AIM OF THE EXERCISE – Would you please set down, word for word, the lines from the one with "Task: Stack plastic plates" through the final line of the data below, omitting any pictures?

DATA SECTION –

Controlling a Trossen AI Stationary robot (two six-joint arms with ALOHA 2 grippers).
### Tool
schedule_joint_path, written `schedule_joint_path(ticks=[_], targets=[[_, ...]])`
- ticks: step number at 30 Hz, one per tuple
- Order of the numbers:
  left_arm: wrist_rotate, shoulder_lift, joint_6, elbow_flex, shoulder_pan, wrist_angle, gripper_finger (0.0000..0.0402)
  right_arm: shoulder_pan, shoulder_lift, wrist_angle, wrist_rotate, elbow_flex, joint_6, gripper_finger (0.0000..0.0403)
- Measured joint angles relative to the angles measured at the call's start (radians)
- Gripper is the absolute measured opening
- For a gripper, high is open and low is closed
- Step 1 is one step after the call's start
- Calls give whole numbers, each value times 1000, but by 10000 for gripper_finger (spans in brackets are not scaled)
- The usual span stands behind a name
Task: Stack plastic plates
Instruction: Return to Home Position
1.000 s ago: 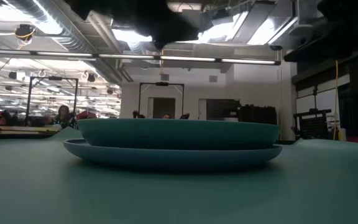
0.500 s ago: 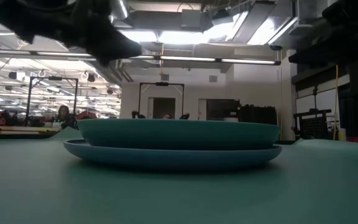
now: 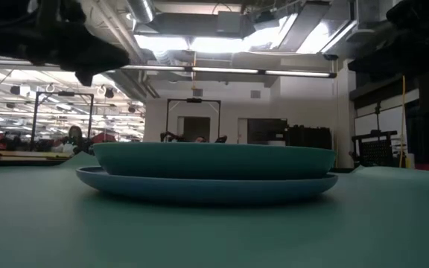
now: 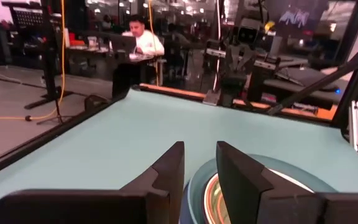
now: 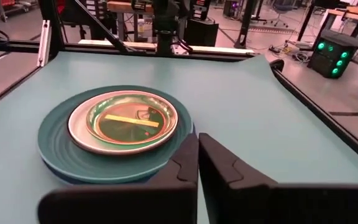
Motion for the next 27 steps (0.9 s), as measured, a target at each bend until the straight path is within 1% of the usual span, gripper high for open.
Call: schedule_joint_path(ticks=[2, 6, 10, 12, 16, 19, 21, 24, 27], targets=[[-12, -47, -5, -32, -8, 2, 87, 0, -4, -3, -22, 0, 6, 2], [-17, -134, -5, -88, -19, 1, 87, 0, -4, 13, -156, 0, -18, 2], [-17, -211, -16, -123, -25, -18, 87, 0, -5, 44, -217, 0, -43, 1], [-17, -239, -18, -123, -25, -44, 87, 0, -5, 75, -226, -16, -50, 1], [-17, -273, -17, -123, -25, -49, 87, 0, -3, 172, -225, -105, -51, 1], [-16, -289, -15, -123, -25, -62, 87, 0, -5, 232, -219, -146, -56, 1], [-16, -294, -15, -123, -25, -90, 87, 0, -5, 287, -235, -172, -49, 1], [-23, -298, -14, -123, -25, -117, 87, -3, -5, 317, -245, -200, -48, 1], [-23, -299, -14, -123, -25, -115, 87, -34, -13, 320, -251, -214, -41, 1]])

TASK ANSWER –
Task: Stack plastic plates
Instruction: Return to Home Position
1.000 s ago: 
0.500 s ago: 
now: 
now: 
now: 
Motion for the next 27 steps (0.9 s), as measured, a target at each bend until the straight path is within 1% of the usual span, gripper high for open.
Call: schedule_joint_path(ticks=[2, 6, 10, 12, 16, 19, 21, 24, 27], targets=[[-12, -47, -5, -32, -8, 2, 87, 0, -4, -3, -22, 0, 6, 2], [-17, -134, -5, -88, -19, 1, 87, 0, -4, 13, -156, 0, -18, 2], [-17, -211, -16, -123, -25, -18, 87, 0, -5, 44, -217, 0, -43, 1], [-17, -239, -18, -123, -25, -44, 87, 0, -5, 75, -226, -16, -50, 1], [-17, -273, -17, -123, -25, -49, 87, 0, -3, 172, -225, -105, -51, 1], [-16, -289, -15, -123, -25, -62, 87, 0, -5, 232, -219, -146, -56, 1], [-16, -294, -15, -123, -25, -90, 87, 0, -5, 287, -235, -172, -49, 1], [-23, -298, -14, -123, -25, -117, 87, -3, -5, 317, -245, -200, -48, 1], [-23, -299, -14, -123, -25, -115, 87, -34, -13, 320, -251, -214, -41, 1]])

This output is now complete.